Épître à un Anglais
Auteur(s)
Paratexte
Pièce de vers qui fut composée à Londres même quelques jours avant la déclaration de guerre
Texte
Fier Anglais, qui prétends de pleine autorité
À ton roi librement dire la vérité,
Il est des vérités qu'on peut aussi t'apprendre ;
Quand on prétend la dire on doit savoir l'entendre.
Je ne viens point, aigri par le fiel bilieux
Que tes pamphlets sur nous répandent en tous lieux,
Comme toi, de ses flots inonder quelques pages,
Rendre affronts pour affronts, outrages pour outrages ;
Non, je n'aurai jamais ce désir insensé :
Je suis vrai, je suis juste, et non pas courroucé.
Je sais quels dons t'a fait la prodigue Nature,
De tes fertiles champs j'admire la culture,
L'empire de tes lois sagement rigoureux,
Et ce travail actif, et ce commerce heureux
Qui fait d'une cité florissante et féconde
Le plus grand magasin des richesses du monde :
Il te fit triompher des mugissantes mers,
Affronter les combats, traverser les déserts,
Conduisit tes vaisseaux aux rives de Mélinde,
Et plaça sur ton front la couronne de l'Inde ;
Il sut récompenser les pénibles travaux
Des lettrés, des savants, de cent doctes rivaux,
Et des Newton penseurs, et des Milton sublimes,
Qui du monde et de l'âme ont sondé les abymes.
Ton informe Shakespear, agitant ses poignards,
Parut comme un géant sur l'horizon des arts ;
Et si tes Amphions, tes Zeuxis inhabiles,
Laissent traîner leur art sur des pieds trop débiles,
Du moins, le soutenant par des lisières d'or,
Ton roi semble à ses pas s'intéresser encor.
Mais quel prisme à tes yeux multiplie et colore
Le moindre des talents qu'Albion voit éclore,
Et des talents fameux qu'on voit briller ailleurs
Pour toi seul obscurcit les plus vives couleurs ?
Quel lustre ont nos héros auprès de tes grands hommes !
Combien Napoléon, dans ce siècle où nous sommes,
Seroit grand s'il étoit le héros d'Albion !

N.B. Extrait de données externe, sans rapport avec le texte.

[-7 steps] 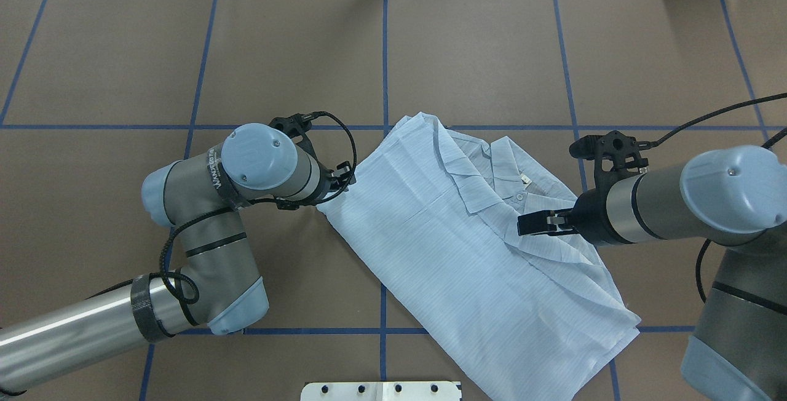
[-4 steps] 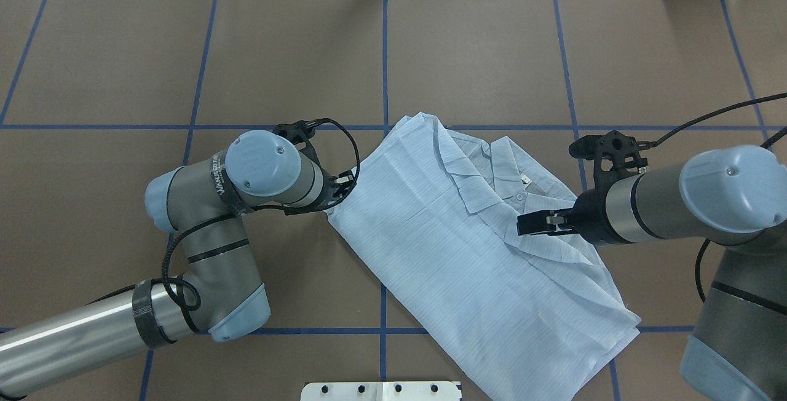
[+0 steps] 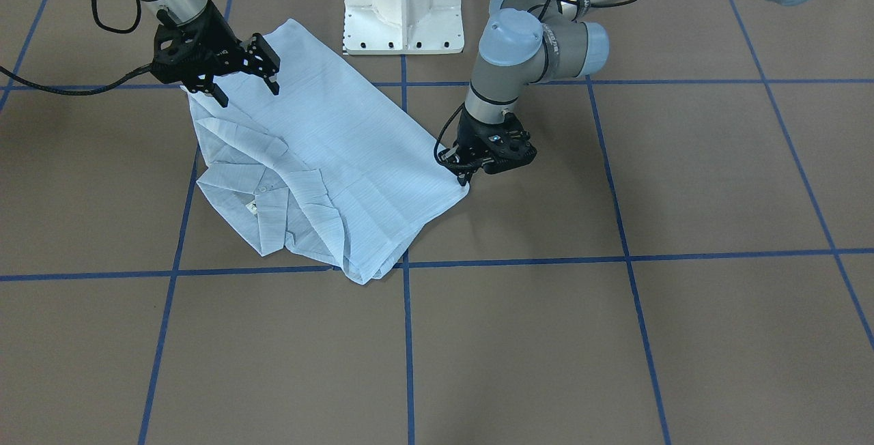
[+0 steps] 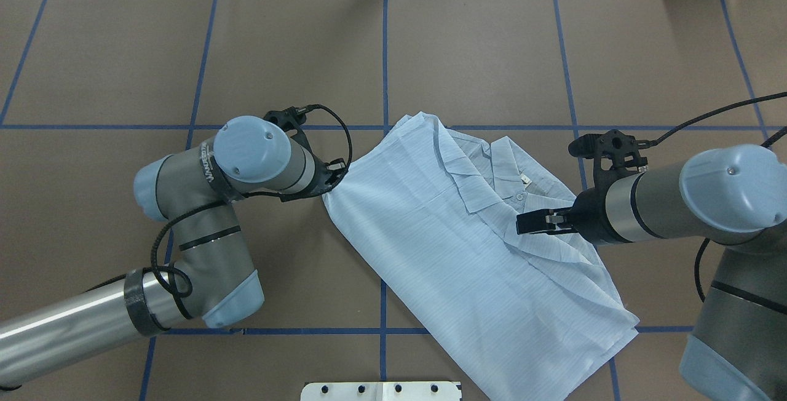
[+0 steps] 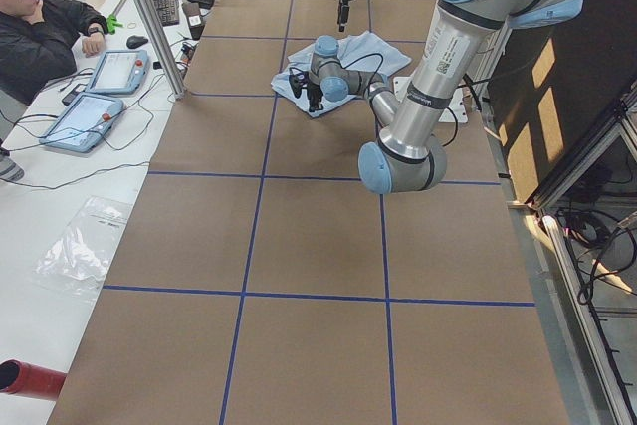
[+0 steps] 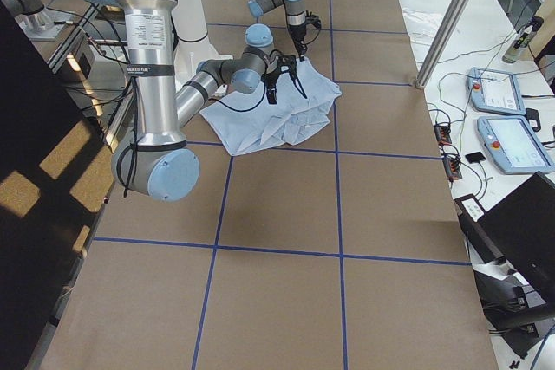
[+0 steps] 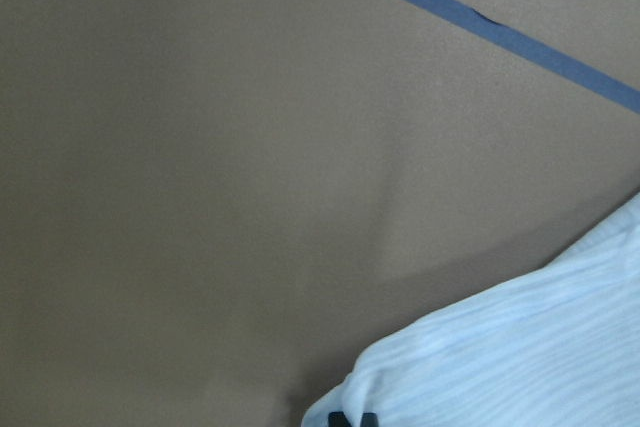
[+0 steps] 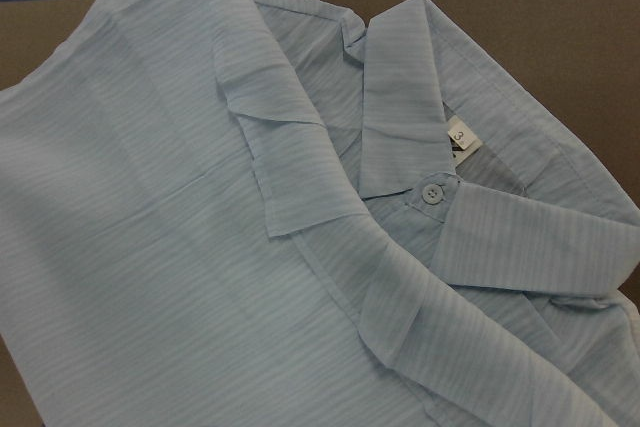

Mais il préside au sort de notre nation,
Minerve lui sourit, il est cher à Bellone ;
Tu le crains : sont-ce là des crimes qu'on pardonne ?
Par un contraire excès se laissant égarer,
Le Français autrefois ne sut que t'admirer.
Londres fut son modèle ; aux arts de ta patrie
De ses concitoyens immolant l'industrie,
La Cour même, la Cour et ses jeunes seigneurs
Adoptèrent vos goûts, vos usages, vos mœurs ;
Dès lors tout fut anglais : la ville et les provinces
Dans leur extravagance imitèrent nos princes ;
On singea de vos clubs la popularité,
Vos courses, vos paris, vos jokeis[sic], votre thé,
L'indécent négligé sur-tout fut à la mode ;
Le wiski[sic] remplaça la berline commode,
On prisa le porter ; tous nos vins indignés
Pour le punch et le rhum se virent dédaignés ;
Lyon, de ses velours, de sa brillante moire,
Par votre humble coton vit éclipser la gloire :
L'industrie expira ; tous ses canaux ouverts
Cessèrent d'aspirer l'or des peuples divers ;
Tandis que de vos mœurs mille fervents apôtres,
Par-tout les exaltant pour dépriser les nôtres,
Admiroient tout en vous, tout jusqu'aux fiers dédains
Dont vous gratifiez nos humbles citadins ;
Mais depuis qu'abjurant notre folie extrême,
Rendus par la Nature à nos goûts, à nous même,
Nous savons nous priser, je puis en bonne foi
Te donner un conseil en causant avec toi.
Je ne te dirai pas, Il faut, ne t'en déplaise,
Prendre nos tons, nos airs, notre gaieté française ;
Non, sois toujours penseur, grave, sombre, et pesant,
Puisque pour ton malheur tu n'es pas né plaisant.
Mais qui t'empêche au moins d'adopter des manières
Pour tous les étrangers moins inhospitalières ?
De ton accueil un peu réchauffe la tiédeur :
Allons, déride-toi, sois un peu moins boudeur,
Développe tes airs, prends un ton doux, affable ;
Ne peux-tu t'efforcer d'être un peu plus aimable ?
Regarde les Français, peuple accort et poli ;
Il t'offre sur ce point un modèle accompli :
À son brillant vernis, ses charmantes surfaces,
Il joint un fond solide, il joint l'utile aux grâces ;
Il répand sur sa vie un charme séducteur ;
Point de société sans ce dehors flatteur :
Et ce dehors te manque. Oui, tu blesses mon âme,
Oui, je sens contre toi que mon courroux s'enflamme
Quand je vois tes laidis[sic] errantes dans leurs chars,
Sans pouvoir attirer un seul de tes regards.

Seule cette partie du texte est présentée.